__Task objective__.
Across the listing below, count the lines with "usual" in them. Write nothing but the number.

::::::::::

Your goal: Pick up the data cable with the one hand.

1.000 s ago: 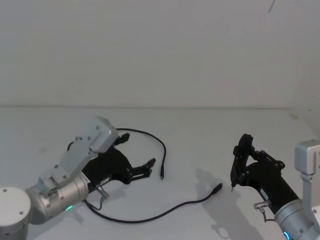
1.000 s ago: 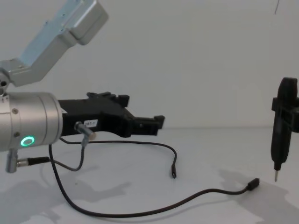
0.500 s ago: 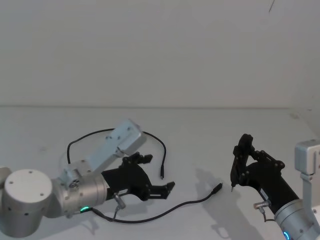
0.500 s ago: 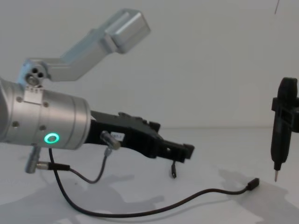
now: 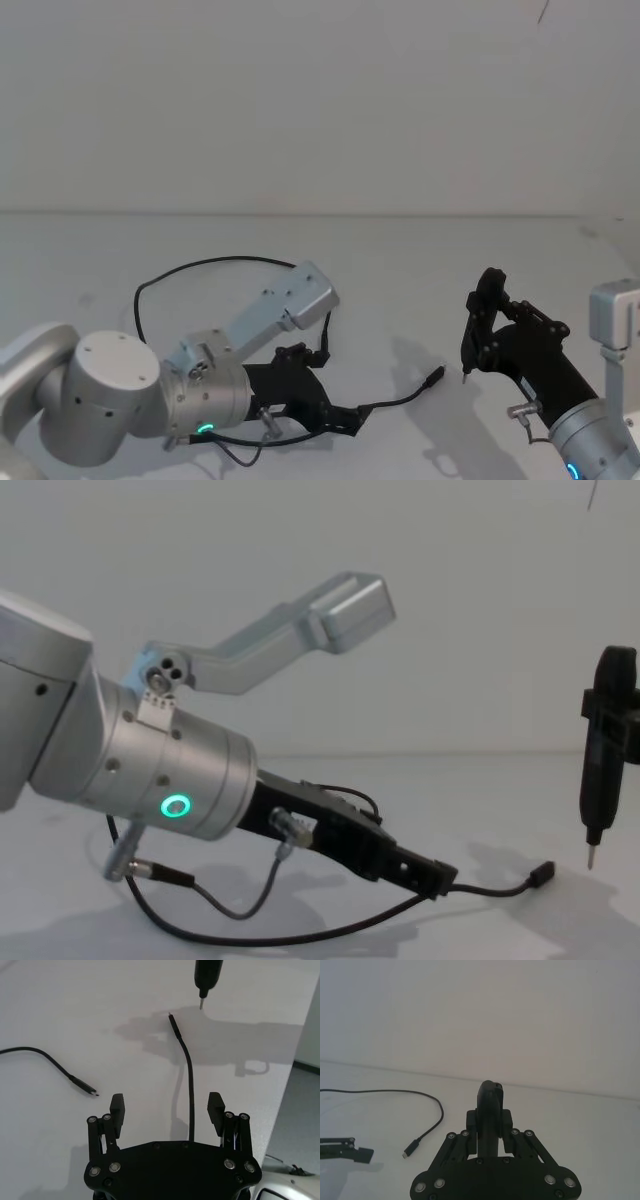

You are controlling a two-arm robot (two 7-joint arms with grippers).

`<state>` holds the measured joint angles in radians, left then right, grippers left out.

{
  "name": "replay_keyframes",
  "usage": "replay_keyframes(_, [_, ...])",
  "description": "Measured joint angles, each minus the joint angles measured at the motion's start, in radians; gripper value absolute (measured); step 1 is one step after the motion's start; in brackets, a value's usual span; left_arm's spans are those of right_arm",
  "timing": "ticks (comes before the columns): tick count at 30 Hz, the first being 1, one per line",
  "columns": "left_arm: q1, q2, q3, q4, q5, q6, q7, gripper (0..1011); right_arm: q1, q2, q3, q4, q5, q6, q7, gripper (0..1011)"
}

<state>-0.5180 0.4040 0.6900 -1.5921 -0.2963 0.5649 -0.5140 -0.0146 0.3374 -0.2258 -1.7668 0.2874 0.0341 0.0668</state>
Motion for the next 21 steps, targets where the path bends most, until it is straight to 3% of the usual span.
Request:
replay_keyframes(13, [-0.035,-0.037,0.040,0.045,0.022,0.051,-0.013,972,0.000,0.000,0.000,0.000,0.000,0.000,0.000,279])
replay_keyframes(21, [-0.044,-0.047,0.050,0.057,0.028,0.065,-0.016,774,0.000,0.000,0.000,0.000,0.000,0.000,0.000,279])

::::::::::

__Written answer__.
2